Starting with the line that contains "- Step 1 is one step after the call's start" and stopping after the line that contains "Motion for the", return each line below exactly as written, with no others.

§ Dataset extract:
━━━

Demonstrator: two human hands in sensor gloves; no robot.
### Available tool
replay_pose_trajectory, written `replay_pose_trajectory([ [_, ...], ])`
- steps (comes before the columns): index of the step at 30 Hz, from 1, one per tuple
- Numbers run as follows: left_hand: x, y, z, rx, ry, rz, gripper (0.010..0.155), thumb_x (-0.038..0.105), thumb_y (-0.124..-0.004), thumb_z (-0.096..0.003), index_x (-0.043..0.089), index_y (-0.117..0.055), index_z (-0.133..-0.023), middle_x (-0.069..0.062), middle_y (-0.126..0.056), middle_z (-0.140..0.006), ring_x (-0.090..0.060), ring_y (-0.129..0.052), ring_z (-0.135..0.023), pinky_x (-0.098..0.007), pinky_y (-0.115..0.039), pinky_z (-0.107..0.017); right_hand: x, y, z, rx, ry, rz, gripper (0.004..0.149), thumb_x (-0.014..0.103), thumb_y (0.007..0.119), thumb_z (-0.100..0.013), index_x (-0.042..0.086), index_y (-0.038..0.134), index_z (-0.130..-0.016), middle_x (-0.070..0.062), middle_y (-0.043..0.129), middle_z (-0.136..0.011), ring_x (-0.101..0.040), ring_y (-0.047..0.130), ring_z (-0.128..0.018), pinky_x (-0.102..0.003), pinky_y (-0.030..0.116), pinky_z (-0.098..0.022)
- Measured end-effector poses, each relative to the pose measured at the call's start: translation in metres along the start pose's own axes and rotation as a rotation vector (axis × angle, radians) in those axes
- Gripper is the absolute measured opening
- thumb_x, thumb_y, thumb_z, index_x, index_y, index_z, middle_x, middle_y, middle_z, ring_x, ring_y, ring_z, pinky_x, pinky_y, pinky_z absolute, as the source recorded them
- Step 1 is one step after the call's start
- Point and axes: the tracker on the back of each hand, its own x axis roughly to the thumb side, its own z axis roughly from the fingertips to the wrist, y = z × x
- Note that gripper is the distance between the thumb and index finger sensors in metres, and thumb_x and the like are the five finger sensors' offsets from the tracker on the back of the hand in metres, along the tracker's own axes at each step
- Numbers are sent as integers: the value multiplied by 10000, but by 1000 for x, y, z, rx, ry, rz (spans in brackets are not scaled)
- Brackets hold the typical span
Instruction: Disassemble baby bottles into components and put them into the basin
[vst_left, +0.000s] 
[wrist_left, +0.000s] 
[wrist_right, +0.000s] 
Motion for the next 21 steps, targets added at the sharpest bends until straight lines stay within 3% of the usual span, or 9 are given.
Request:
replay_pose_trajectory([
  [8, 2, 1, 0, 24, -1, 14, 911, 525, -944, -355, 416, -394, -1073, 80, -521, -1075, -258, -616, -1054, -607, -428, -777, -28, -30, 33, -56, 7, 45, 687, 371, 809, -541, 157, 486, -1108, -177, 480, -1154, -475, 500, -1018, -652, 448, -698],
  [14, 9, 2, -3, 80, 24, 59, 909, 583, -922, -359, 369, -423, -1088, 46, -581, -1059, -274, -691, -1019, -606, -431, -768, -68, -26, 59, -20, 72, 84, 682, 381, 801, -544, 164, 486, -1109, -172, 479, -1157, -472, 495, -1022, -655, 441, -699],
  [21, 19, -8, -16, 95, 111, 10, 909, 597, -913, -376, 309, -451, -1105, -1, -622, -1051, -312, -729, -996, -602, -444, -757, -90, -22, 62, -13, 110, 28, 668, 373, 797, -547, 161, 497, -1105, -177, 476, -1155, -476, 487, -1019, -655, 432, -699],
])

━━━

§ Answer for this exercise:
- Step 1 is one step after the call's start
- Point and axes: the tracker on the back of each hand, its own x axis roughly to the thumb side, its own z axis roughly from the fingertips to the wrist, y = z × x
- Note that gripper is the distance between the thumb and index finger sensors in metres, and thumb_x and the like are the five finger sensors' offsets from the tracker on the back of the hand in metres, along the tracker's own axes at each step
- Numbers are sent as integers: the value multiplied by 10000, but by 1000 for x, y, z, rx, ry, rz (spans in brackets are not scaled)
- Brackets hold the typical span
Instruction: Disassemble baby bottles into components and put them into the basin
[vst_left, +0.000s] 
[wrist_left, +0.000s] 
[wrist_right, +0.000s] 
Motion for the next 21 steps, targets added at the sharpest bends until straight lines stay within 3% of the usual span, or 9 are given.

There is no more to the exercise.